In the lines below, output everything from the first line through the line containing "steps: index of" exactly as it is. Pictures are not part of the output.
=== Section Start ===
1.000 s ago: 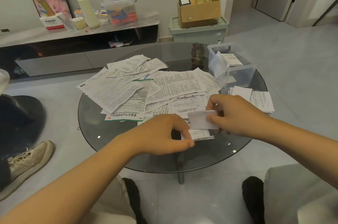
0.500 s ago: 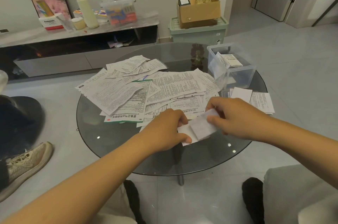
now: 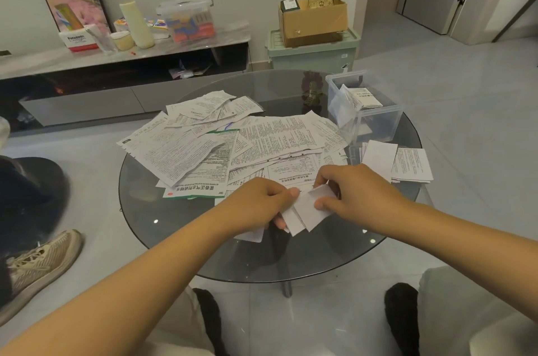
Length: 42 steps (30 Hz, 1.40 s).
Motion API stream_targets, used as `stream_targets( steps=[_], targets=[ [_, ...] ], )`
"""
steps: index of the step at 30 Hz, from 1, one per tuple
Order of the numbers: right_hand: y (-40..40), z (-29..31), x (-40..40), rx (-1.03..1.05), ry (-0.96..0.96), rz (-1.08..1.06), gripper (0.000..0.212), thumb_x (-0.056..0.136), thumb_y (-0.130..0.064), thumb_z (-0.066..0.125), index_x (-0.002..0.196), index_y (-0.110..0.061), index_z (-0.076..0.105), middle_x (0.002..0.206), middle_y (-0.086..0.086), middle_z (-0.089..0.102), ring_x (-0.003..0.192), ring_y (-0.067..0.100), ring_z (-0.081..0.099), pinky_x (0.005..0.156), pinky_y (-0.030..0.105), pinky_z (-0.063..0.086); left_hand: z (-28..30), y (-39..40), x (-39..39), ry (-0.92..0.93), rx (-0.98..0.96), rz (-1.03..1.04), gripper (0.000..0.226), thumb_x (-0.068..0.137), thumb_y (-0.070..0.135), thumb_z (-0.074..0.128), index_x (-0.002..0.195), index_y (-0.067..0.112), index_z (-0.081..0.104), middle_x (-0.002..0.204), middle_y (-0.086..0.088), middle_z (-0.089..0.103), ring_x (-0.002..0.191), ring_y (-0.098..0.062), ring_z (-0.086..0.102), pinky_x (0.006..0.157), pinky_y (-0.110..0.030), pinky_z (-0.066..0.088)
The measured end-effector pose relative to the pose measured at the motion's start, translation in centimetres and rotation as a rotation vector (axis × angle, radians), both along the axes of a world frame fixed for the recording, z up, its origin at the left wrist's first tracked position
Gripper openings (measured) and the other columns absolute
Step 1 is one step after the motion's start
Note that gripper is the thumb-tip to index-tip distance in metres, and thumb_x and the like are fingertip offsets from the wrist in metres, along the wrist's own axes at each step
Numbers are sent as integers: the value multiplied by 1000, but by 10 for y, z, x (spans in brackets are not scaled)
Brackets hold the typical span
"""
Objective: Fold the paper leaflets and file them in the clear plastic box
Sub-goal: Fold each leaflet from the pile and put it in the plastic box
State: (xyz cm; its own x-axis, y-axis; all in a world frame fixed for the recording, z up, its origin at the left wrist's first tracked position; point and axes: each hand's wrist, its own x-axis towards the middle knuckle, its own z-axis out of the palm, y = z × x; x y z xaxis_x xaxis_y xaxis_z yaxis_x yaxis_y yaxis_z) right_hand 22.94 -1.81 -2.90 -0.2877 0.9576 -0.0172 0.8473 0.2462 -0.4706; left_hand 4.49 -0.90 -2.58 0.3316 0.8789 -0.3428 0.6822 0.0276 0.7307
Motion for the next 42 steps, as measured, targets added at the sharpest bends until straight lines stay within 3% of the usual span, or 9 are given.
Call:
stream_targets(
  steps=[5, 9, 12, 15, 19, 26, 33, 36, 42],
  targets=[
    [1, -3, -2, 20, 75, -10, 24, 81, -32, 70, 96, -25, 54, 88, -8, 54, 78, 10, 49, 67, 24, 39, -3, 1, 7, -137, -39, 50, 6, 88, 16, 65, 89, 14, 70, 60, -1, 69, 53, -6, 61, 55, -17, 48],
    [6, 3, 3, 72, 159, -116, 40, 78, -36, 72, 111, -30, 50, 100, -11, 54, 75, 4, 50, 73, 24, 45, 0, 8, 11, -286, -45, 165, 8, 87, 9, 65, 85, 15, 70, 69, -7, 72, 66, -16, 69, 59, -19, 51],
    [11, 13, 12, 39, 278, -209, 25, 78, -35, 72, 97, -28, 57, 87, -8, 63, 67, 7, 60, 59, 17, 44, 8, 11, 18, -405, -86, 180, 9, 86, 6, 65, 89, 13, 69, 68, -1, 72, 62, -9, 68, 53, -12, 47],
    [14, 22, 25, 19, 391, -245, 17, 77, -28, 75, 80, -26, 58, 68, -3, 67, 52, 3, 61, 43, 8, 40, 10, 12, 29, -415, -93, 105, 14, 85, 2, 65, 92, 14, 68, 75, -3, 73, 69, -10, 69, 59, -14, 49],
    [15, 28, 38, -20, 365, -238, 16, 78, -23, 74, 85, -18, 61, 70, 0, 68, 47, 1, 59, 43, 10, 44, 13, 14, 46, -399, -99, 23, 7, 88, 18, 64, 94, 16, 68, 88, -4, 74, 78, -15, 71, 60, -18, 49],
    [22, 27, 68, 75, 319, -373, 12, 86, -31, 64, 92, -21, 63, 81, -3, 65, 62, 11, 61, 54, 19, 43, 11, 20, 79, -437, 28, 186, 17, 94, 22, 57, 83, 14, 66, 79, -6, 73, 70, -19, 71, 43, -15, 40],
    [29, 19, 89, -108, 64, -479, 25, 84, -27, 65, 107, -19, 58, 101, 1, 62, 86, 20, 61, 71, 27, 45, 4, 25, 105, -437, 28, 234, 17, 95, 23, 55, 84, 13, 64, 78, -3, 72, 57, -8, 67, 40, -14, 36],
    [25, 16, 86, -168, 84, -446, 30, 81, -24, 68, 107, -19, 54, 96, 2, 65, 81, 19, 63, 68, 28, 49, 0, 26, 109, -330, 68, 241, 20, 94, 27, 55, 80, 15, 65, 65, -2, 68, 38, -1, 53, 45, -17, 33],
    [25, -1, 78, -133, 263, -527, 42, 77, -18, 74, 110, -21, 48, 92, 2, 64, 84, 19, 63, 69, 29, 50, -6, 28, 110, -330, 19, 241, 20, 94, 28, 56, 91, 13, 69, 71, -3, 71, 42, 0, 57, 50, -17, 38]
  ],
)
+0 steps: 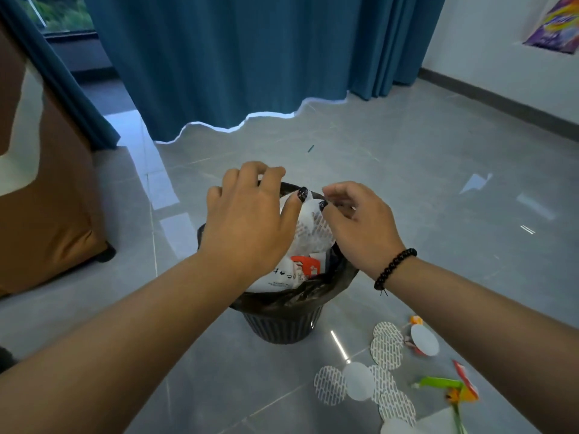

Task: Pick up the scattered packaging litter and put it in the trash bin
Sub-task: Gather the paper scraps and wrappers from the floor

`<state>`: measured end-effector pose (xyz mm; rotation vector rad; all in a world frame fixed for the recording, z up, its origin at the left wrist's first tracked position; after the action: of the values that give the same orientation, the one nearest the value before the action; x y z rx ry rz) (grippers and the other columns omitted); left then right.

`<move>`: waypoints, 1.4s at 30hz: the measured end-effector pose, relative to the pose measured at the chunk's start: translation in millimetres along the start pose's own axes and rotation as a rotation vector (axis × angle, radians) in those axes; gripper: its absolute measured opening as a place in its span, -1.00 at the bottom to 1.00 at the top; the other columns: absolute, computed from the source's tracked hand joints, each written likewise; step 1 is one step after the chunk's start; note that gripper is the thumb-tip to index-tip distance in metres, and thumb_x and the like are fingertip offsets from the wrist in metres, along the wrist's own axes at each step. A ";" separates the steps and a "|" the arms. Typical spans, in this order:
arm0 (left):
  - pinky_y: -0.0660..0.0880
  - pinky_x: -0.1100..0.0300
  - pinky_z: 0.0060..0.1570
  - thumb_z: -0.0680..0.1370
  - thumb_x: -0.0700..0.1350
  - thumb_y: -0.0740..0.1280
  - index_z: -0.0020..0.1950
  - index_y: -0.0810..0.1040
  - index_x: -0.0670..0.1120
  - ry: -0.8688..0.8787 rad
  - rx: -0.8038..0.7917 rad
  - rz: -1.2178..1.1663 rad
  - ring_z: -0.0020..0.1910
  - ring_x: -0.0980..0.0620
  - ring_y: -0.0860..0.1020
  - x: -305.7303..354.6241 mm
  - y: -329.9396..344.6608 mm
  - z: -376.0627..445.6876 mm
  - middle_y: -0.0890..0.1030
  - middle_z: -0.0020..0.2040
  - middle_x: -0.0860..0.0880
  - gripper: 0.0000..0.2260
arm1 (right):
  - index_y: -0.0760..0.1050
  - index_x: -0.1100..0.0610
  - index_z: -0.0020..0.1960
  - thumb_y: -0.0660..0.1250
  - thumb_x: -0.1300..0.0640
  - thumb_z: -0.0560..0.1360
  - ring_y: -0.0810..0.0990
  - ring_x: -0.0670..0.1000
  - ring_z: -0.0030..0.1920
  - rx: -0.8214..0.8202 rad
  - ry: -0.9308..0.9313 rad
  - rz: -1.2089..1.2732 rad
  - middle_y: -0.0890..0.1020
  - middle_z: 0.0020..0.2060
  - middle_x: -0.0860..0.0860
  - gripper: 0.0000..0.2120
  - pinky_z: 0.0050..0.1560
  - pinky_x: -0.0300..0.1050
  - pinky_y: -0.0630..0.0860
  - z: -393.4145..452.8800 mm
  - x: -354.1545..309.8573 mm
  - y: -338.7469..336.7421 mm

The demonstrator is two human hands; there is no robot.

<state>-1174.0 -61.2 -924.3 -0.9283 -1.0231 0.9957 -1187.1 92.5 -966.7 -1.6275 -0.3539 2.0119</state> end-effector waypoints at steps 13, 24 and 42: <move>0.09 -0.21 0.45 0.41 0.53 -0.09 0.56 0.03 0.07 0.366 -0.309 0.279 0.53 -0.10 0.11 -8.9 49.5 -29.3 0.17 0.55 -0.04 -0.16 | 0.52 0.13 0.03 0.26 0.27 0.47 0.49 -0.02 -0.07 0.130 0.505 -0.068 0.57 0.02 0.04 -0.84 -0.12 -0.24 0.39 1.5 151.0 -18.4; -0.06 -0.25 0.46 0.33 0.57 -0.08 0.57 -0.17 -0.05 0.372 -0.376 0.235 0.55 0.01 -0.17 -24.7 72.6 -36.3 -0.12 0.58 0.00 0.01 | 0.20 0.13 0.45 0.34 0.09 0.50 0.27 0.13 0.41 -0.652 0.256 -0.500 0.30 0.41 0.10 -0.42 0.39 0.01 0.28 -0.4 186.3 79.5; -0.21 -0.24 0.45 0.36 0.46 0.11 0.57 -0.19 0.06 0.438 -0.382 0.069 0.54 0.09 -0.20 -25.6 73.2 -36.6 -0.08 0.58 0.07 -0.06 | 0.55 0.20 -0.09 0.30 -0.09 0.50 0.52 0.09 0.05 -0.623 0.137 -0.593 0.45 -0.16 0.03 -0.68 0.09 -0.09 0.42 -79.7 242.2 16.5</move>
<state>-1159.6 -70.4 -1008.4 -1.4325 -0.8212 0.6166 -1148.0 201.6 -1194.4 -1.7065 -1.3379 1.3944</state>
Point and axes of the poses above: each hand's wrist, its own z-axis towards the middle knuckle, its own y-axis out of the palm, x = y × z, the point moved 2 cm from there along z, towards the middle knuckle
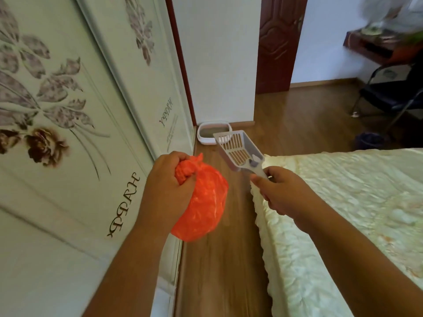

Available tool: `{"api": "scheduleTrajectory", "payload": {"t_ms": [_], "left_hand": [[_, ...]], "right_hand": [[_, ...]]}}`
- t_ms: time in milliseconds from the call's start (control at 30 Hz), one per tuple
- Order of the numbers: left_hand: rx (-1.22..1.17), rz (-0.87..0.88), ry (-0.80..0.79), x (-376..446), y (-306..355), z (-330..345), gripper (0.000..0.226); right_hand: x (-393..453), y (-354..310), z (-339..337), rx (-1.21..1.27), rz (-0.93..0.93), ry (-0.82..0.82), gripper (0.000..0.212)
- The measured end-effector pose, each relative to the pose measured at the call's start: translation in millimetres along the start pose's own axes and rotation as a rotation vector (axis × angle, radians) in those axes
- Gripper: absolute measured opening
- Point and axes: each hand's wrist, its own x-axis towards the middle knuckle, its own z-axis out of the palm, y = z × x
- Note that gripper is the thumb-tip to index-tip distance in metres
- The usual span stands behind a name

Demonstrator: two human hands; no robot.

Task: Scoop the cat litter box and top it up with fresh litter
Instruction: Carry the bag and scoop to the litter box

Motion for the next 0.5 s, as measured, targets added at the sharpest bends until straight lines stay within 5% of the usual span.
{"api": "scheduleTrajectory", "payload": {"t_ms": [500], "left_hand": [[-0.071, 0.018, -0.044, 166, -26, 71, 0.024]], "right_hand": [[167, -46, -14, -0.043, -0.021, 0.046, 0.024]]}}
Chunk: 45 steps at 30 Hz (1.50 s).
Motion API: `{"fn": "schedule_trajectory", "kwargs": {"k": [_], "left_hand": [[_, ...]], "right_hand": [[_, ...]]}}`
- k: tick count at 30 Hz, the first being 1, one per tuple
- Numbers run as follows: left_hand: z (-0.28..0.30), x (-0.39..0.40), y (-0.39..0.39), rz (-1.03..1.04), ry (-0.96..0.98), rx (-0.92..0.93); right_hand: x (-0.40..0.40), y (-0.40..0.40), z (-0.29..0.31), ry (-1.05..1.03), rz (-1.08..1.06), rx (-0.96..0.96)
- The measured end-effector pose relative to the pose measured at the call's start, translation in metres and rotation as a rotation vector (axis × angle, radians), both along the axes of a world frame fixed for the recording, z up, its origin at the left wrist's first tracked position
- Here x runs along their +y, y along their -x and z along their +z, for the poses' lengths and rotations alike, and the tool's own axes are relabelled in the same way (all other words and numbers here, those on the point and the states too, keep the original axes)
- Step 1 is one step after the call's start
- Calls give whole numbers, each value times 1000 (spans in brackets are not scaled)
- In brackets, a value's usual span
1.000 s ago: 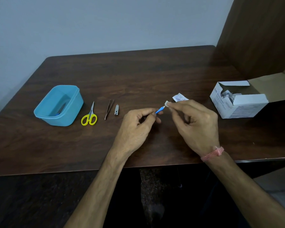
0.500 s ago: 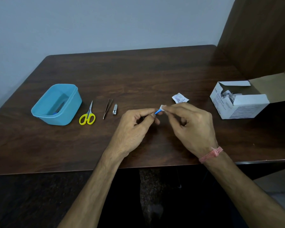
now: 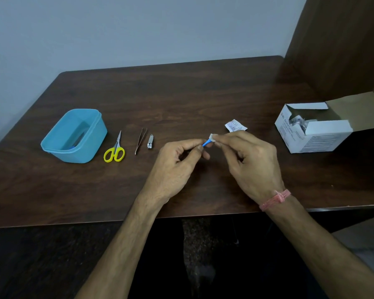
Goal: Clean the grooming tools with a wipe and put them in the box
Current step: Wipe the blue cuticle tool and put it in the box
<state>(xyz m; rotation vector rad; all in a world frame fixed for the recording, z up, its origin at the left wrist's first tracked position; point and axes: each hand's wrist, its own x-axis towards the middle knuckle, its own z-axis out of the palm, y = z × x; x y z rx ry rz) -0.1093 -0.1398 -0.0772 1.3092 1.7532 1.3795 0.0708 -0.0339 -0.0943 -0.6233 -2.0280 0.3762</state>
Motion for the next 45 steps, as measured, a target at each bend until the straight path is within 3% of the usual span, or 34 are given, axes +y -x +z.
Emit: {"fn": "schedule_trajectory", "kwargs": {"k": [45], "left_hand": [[10, -3, -6, -2, 36, 85]], "right_hand": [[2, -4, 0, 15, 1, -6]]}}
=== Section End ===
| COMPLETED EXERCISE |
1.000 s ago: 
0.500 s ago: 
now: 
Length: 42 steps (30 Hz, 1.40 s).
Motion API stream_targets, used as `stream_targets( steps=[_], targets=[ [_, ...] ], )`
"""
steps: index of the step at 30 Hz, from 1, one per tuple

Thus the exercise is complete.